Search code examples
apache-sparkoptimizationcollect

How can I avoid a collectAsList() when path is read from another data source?


I have the parquet path present as a table column, need to then pass this column list as an input to readFrom parquet.

List<Row> rows = spark.read.<datasource>.select("path").collectAsList();

List<String> paths =  <convert the rows to string>

spark.read.parquet(paths). 

The collectAsList is an expensive operation with data being brought to the driver.

Is there a better approach?


Solution

  • Is there a better approach?

    No, there is no alternative way.

    The code represented by spark.read.parquet will always be executed on the driver. The driver will tell individual executors which part of with parquet file the respective executor should load and the executors will load the data. But the coordination which executor should handle which part of a parquet file is the task of the driver. So the paths have to be shipped to the driver.

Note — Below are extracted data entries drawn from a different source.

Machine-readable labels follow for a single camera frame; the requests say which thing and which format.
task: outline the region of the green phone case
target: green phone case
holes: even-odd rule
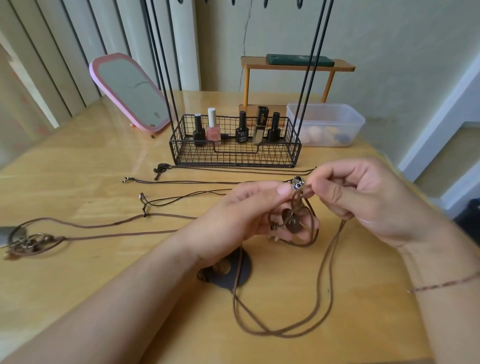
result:
[[[295,54],[267,54],[266,59],[268,64],[281,66],[307,66],[310,56],[299,56]],[[315,63],[315,56],[312,58],[312,64]],[[318,57],[317,66],[333,67],[335,62],[325,56]]]

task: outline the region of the clear plastic container
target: clear plastic container
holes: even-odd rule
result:
[[[295,130],[298,132],[303,104]],[[287,105],[287,117],[294,122],[297,104]],[[303,146],[349,146],[365,123],[352,106],[346,104],[307,104],[300,129]]]

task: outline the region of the person's left hand
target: person's left hand
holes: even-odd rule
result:
[[[272,220],[281,222],[281,212],[290,207],[287,201],[293,192],[291,184],[281,181],[241,183],[177,234],[196,254],[201,267],[216,263],[253,235],[266,234],[292,240],[293,234],[285,228],[270,230],[268,213],[273,211]],[[302,216],[300,220],[308,229],[312,228],[310,215]],[[317,227],[318,220],[314,219],[313,228]],[[304,229],[297,236],[308,240],[310,233]]]

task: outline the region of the shelf leg
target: shelf leg
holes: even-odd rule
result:
[[[250,84],[250,68],[245,68],[245,86],[243,87],[243,107],[245,111],[248,106],[248,86]]]
[[[327,101],[327,96],[328,96],[328,92],[330,91],[330,86],[332,85],[333,76],[335,76],[335,71],[330,71],[327,84],[325,85],[324,94],[322,95],[322,102]]]

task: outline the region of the curtain
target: curtain
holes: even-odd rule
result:
[[[0,168],[53,131],[0,45]]]

    After the bad news here is the good part: it is true that collectAsList is expensive but it is not that expensive. collectAsList is expensive when dealing with huge dataframes. Huge in this context means hundereds of millions of rows. I doubt that you are planning to load that many parquet files. As long as the list of paths "only" contains a few ten thousand rows there is nothing wrong with sending this list to the driver. A standard JVM that runs the driver will easily handle such a list.